Tous deux, groupe lamentable, la jeune fille soutenant l’homme épuisé par quatre mois de souffrances, ils sortirent du cachot, suivirent le couloir, arrivèrent dans le vestibule, où le gardien veillait tout à l’heure.

Le gardien avait disparu. Le vestibule était désert maintenant.

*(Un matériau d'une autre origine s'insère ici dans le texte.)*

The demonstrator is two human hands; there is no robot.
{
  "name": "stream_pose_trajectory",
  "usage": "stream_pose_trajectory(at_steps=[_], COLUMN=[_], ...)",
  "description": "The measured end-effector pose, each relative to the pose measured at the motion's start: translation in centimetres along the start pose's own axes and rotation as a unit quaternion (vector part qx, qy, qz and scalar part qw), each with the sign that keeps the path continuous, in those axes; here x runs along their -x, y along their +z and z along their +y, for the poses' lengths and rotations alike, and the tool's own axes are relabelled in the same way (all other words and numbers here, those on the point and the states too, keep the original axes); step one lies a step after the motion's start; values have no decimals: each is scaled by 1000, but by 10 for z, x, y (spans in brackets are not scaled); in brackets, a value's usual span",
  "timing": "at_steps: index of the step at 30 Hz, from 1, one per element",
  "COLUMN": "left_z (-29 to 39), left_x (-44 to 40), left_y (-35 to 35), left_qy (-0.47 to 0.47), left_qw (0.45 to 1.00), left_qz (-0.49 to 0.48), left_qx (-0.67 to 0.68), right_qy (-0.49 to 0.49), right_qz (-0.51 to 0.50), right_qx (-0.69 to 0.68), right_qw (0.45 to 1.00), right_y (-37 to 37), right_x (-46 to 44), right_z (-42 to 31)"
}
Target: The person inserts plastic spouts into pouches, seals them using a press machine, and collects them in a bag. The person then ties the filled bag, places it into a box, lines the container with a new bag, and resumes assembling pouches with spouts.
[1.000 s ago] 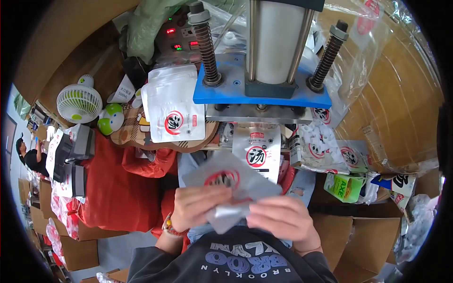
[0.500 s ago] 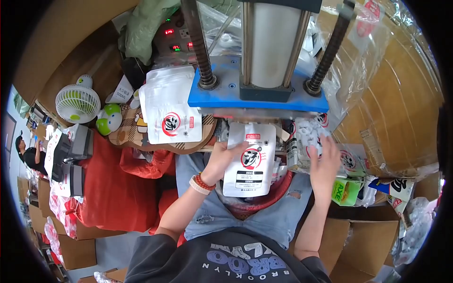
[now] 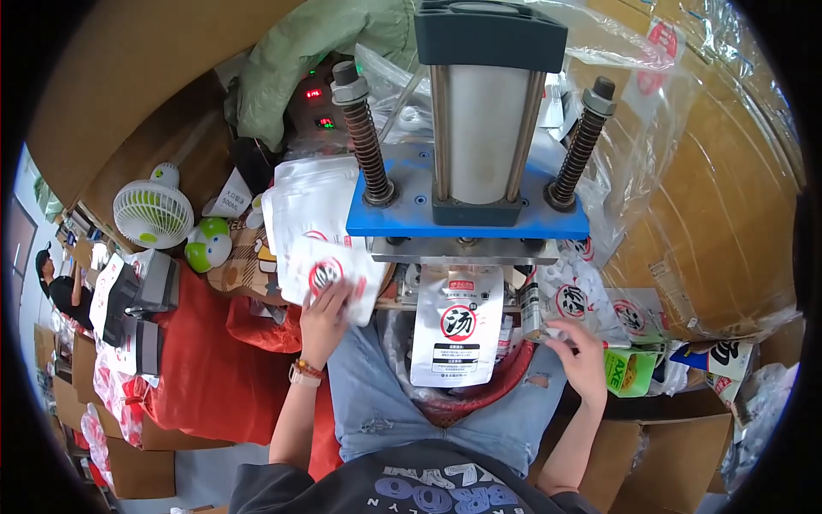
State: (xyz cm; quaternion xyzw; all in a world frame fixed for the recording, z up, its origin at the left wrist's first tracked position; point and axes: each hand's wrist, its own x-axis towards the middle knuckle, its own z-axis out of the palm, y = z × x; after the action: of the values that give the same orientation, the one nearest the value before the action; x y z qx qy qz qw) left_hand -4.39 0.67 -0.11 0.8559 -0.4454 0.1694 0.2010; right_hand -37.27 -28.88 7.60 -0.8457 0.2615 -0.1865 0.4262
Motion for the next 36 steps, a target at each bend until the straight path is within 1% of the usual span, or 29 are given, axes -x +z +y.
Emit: stream_pose_trajectory(at_steps=[1, 2, 3, 4, 5, 6, 8, 9, 11, 12, 13, 15, 16, 18, 19, 21, 22, 24, 25, 27, 28, 29, 30, 31, 32, 33, 34, 35, 36], left_z=[-4, 6, 31, 50, 68, 86, 107, 123, 139, 148, 151, 161, 164, 159, 159, 159, 158, 158, 155, 156, 155, 152, 148, 150, 150, 150, 148, 133, 113], left_x=[8, 13, 8, 7, 7, 8, 17, 15, 14, 9, 7, -1, -3, 2, 10, 6, 3, -14, -25, -51, -60, -66, -69, -66, -67, -65, -66, -67, -68], left_y=[1, -12, -36, -52, -64, -71, -75, -87, -94, -104, -114, -131, -130, -98, -66, -31, -15, 1, 4, 2, 3, 5, 9, 18, 18, 16, 10, 10, 8], left_qy=[-25, -54, -128, -141, -153, -121, -49, -8, 74, 119, 147, 164, 165, 114, -10, -147, -236, -258, -281, -335, -322, -339, -355, -357, -357, -361, -371, -339, -297], left_qw=[998, 992, 979, 971, 962, 955, 965, 975, 976, 969, 963, 936, 932, 919, 895, 830, 791, 721, 697, 624, 609, 577, 544, 558, 550, 540, 573, 674, 760], left_qz=[22, 42, 24, 28, 29, 53, 70, 75, 61, 78, 54, 11, 0, -43, -106, -201, -231, -162, -171, -176, -163, -184, -203, -170, -168, -166, -191, -231, -266], left_qx=[52, 105, 158, 190, 222, 264, 248, 209, 198, 201, 221, 310, 323, 374, 432, 500, 515, 623, 637, 684, 707, 720, 733, 729, 736, 742, 705, 614, 513], right_qy=[-38, -75, -87, -84, -180, -272, -314, -336, -395, -429, -436, -429, -375, -249, -234, -187, -182, -168, -153, -88, -65, -66, -6, 54, 49, 38, 31, -20, -22], right_qz=[55, 106, 149, 147, 178, 205, 160, 122, 60, 34, 24, -5, -56, -24, -20, 74, 85, 155, 184, 259, 283, 280, 209, 139, 139, 111, 79, 78, 76], right_qx=[-58, -114, -235, -236, -176, -112, -13, 7, 26, 26, 36, 24, -18, -94, -75, -36, -40, -15, 39, 170, 263, 262, 298, 331, 330, 301, 269, 223, 223], right_qw=[996, 985, 956, 957, 951, 933, 936, 934, 916, 902, 899, 903, 925, 964, 969, 979, 979, 973, 970, 947, 920, 921, 931, 932, 932, 947, 959, 971, 972], right_y=[2, 2, 5, 8, 10, 15, 32, 44, 56, 57, 47, 32, 31, 39, 47, 55, 47, 23, 14, 8, 12, 19, 27, 32, 31, 31, 31, 22, 16], right_x=[6, 12, 20, 25, 31, 36, 37, 27, 20, 22, 30, 40, 42, 31, 19, 7, 7, 9, 10, -2, -13, -18, -21, -22, -19, -12, -4, -2, 0], right_z=[0, -1, -25, -44, -60, -72, -91, -99, -104, -103, -114, -122, -118, -107, -93, -83, -77, -77, -74, -63, -48, -24, 2, 16, 18, 17, 14, 6, 5])
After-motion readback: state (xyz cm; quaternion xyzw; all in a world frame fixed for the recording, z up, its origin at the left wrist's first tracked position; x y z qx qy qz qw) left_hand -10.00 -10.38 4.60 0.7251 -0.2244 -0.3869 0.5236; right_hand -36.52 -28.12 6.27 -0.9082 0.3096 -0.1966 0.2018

Péniblement, ils gravirent l’escalier jusqu’au troisième et dernier palier. Avec la clé dérobée à William Ferney, Jane ouvrit la porte que le palier desservait, et, suivie de Lewis, elle se retrouva dans la même pièce, où, peu auparavant, elle avait laissé, cuvant son ivresse, le monstrueux dément qu’elle ignorait alors être son frère.

Comme le vestibule, cette pièce était vide. Rien n’y était changé depuis qu’elle l’avait quittée. Le fauteuil de William Ferney était toujours derrière la table chargée de bouteilles et de verres, et les neuf autres sièges étaient toujours disposés en une demi-circonférence en face d’elle.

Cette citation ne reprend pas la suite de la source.